In the scramble to make sense out of this week's primaries, a sidebar shows how far and how fast American politics has gone downhill in two years.
To keep the Republican nomination for a Senate seat he has held forever in Arizona, John McCain, who won nearly 60 million votes for president in 2008, had to spend $20 million, move far rightward on issues such as immigration and call in the help of Sarah Palin, the running mate he had plucked out of obscurity back then.
In Alaska, Palin, now the Tea Party kingmaker, did some plucking out of obscurity on her own by backing a totally unknown lawyer against Sen.
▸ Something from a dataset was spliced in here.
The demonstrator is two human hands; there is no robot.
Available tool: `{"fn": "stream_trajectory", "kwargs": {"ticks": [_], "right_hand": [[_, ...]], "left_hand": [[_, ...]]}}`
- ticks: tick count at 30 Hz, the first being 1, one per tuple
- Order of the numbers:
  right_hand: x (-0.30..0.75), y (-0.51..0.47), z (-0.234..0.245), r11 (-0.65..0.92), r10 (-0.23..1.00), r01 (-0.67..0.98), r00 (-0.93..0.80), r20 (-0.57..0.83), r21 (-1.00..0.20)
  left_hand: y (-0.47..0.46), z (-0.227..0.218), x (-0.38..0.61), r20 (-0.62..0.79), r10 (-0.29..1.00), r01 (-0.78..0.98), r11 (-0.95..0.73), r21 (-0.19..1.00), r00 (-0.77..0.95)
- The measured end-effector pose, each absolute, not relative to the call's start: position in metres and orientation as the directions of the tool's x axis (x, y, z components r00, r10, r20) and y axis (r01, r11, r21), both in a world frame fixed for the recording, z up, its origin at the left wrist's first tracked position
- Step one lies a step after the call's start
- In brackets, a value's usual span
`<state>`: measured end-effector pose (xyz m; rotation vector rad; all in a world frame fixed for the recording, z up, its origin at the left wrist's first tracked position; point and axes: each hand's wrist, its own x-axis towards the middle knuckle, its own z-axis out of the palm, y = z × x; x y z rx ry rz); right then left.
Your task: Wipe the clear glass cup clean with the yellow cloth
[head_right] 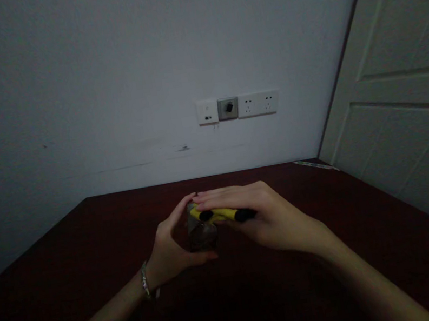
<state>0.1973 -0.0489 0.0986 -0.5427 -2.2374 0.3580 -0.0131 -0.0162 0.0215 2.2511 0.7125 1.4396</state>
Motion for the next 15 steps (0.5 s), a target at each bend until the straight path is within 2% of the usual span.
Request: {"fn": "stream_trajectory", "kwargs": {"ticks": [6,12,15], "right_hand": [[0.1992,-0.0395,0.0899,0.829,0.557,0.309,-0.526,0.642,-0.466],[0.1964,-0.0442,0.0913,0.886,0.46,0.249,-0.574,0.678,-0.391],[0.1962,-0.0445,0.0915,0.89,0.452,0.233,-0.574,0.683,-0.393]], "left_hand": [[-0.017,0.0196,-0.0142,0.715,0.584,0.119,-0.799,0.589,0.384],[-0.0167,0.0205,-0.0102,0.675,0.64,0.002,-0.726,0.687,0.367],[-0.0181,0.0199,-0.008,0.666,0.657,-0.035,-0.702,0.712,0.353]]}}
Lisa Murkowski, hereditary holder of the seat, pulling off what Palin tweets as "a miracle on ice" unless absentee ballots take away Joe Miller's lead.
We are now in the era of disposable national politicians, to be created and used up like Kleenex (see Alvin Greene, the South Carolina Democratic candidate for Senate, an unknown self-financed veteran under indictment for showing pornography to a teenager or Republican Linda McMahon in Connecticut, experienced only in promoting wrestling "matches" with a predetermined result).
Democrats are so terrified of voter rage that they are running for reelection in disguise. See Robin Carnahan in Missouri calling "her opponent 'the very worst of Washington' for supporting the same financial services bailout that President Obama and most of the Democrats in Congress backed" and calling for extension of the Bush tax cuts.
But it is the Alaska-Arizona axis that outdoes all the other political freak shows this summer, underlining the rapid reversal of fortune that has overtaken the 2008 Republican running mates.
Barack Obama reached the White House promising change, but this is far from what he had in mind.